Proteome analysis by mass spectrometry and analysis of data
Peptides were purified and desalted using μC18 ZipTip columns and dried in a speed vacuum centrifuge (Concentrator plus, Eppendorf, Germany). Dried peptides were dissolved in LC buffer A (2% ACN, in water with 0.1% Acetic acid) and subsequently analysis by mass spectrometry was performed on a Proxeon nLC system (Proxeon, Denmark) connected to a LTQ-Orbitrap Velos- mass spectrometer (ThermoElectron, Germany). For LC separation the peptides were enriched on a BioSphere C18 pre-column (NanoSeparations, Netherlands) and separated using an Acclaim PepMap 100 C18 column (Dionex, USA). For separation a 86-minute gradient was used with a solvent mixture of buffer A (2% Acetonitrile in water with 0.1% Acetic acid) and B (ACN with 0.1% acetic acid): 0–2% for 1min, 2–5% for 1 min, 5–25% for 59 min, 25–40% for 10 min, 40–100% for 8 min for buffer B. The peptides were eluted with a flow rate of 300 nL/min. The full scan MS spectra were carried out using a FTMS analyzer with a mass range of m/z 300 to 1700. Data were acquired in profile mode with positive polarity. The method used allowed sequential isolation of the top 20 most intense ions for fragmentation using collision induced dissociation (CID). A minimum of 1000 counts were activated for 10 ms with an activation of q = 0.25, isolation width 2 Da and a normalized collision energy of 35%. The charge state screening and monoisotopic precursor selection was rejecting +1 and +4 charged ions. Target ions already selected for MS/MS were excluded for next 60 seconds.
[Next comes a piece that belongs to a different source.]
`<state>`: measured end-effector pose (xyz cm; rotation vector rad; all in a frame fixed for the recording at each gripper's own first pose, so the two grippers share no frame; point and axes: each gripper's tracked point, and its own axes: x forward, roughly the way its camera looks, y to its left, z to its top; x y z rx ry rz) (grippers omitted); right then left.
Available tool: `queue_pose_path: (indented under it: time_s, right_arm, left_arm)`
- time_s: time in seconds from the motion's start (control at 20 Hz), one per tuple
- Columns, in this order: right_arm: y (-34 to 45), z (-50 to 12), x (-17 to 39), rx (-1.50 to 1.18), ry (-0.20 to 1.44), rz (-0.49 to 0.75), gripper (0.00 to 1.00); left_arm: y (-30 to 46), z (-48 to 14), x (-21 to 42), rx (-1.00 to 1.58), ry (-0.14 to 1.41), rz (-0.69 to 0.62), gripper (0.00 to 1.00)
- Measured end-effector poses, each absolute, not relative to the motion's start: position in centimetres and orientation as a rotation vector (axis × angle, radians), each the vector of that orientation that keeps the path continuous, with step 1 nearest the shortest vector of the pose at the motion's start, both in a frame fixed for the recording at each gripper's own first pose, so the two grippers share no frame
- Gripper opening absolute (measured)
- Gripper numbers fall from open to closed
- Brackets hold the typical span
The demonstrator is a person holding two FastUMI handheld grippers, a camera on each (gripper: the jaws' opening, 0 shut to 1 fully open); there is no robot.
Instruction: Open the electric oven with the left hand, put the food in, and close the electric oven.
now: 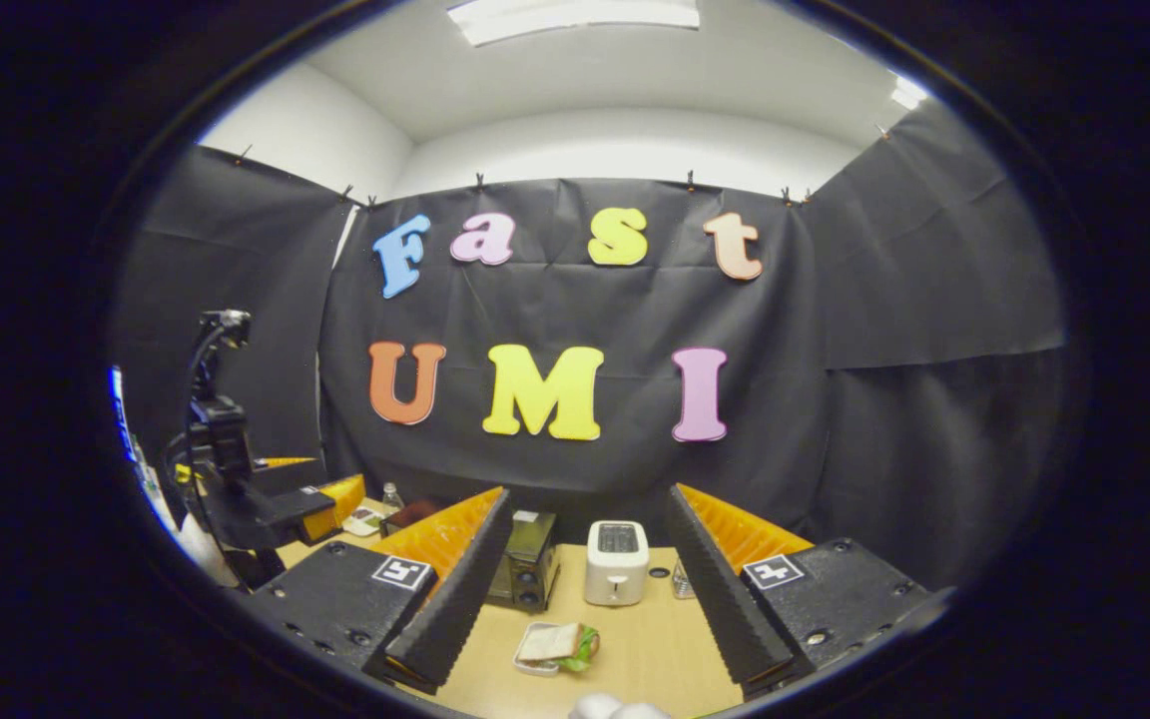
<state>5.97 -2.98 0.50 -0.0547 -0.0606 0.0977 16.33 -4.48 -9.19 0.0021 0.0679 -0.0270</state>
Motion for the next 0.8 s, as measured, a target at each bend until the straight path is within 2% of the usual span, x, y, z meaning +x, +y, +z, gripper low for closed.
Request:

Analysis of MS data was performed with Rosetta Elucidator version 3.3.0.1 (Rosetta Biosoftware, MA, USA). An experimental definition for differential label free quantification was created with default settings: instrument mass accuracy of 5 ppm, spectral alignment search distance of 4 minutes, peak time width minimum of 0.1. For identification the S. aureus NCTC 8325 FASTA sequence in combination with SEQUEST/ Sorcerer was used. Oxidation of methionine, carbamidomethylation and zero missed cleavages were specified as variable modifications. After identification an automatic Peptide/Protein Tellers annotation was performed and only Peptide Teller results greater than 0.8 were used. At least two peptides per protein or one peptide with protein sequence coverage of at least 10% were necessary for reliable protein identification.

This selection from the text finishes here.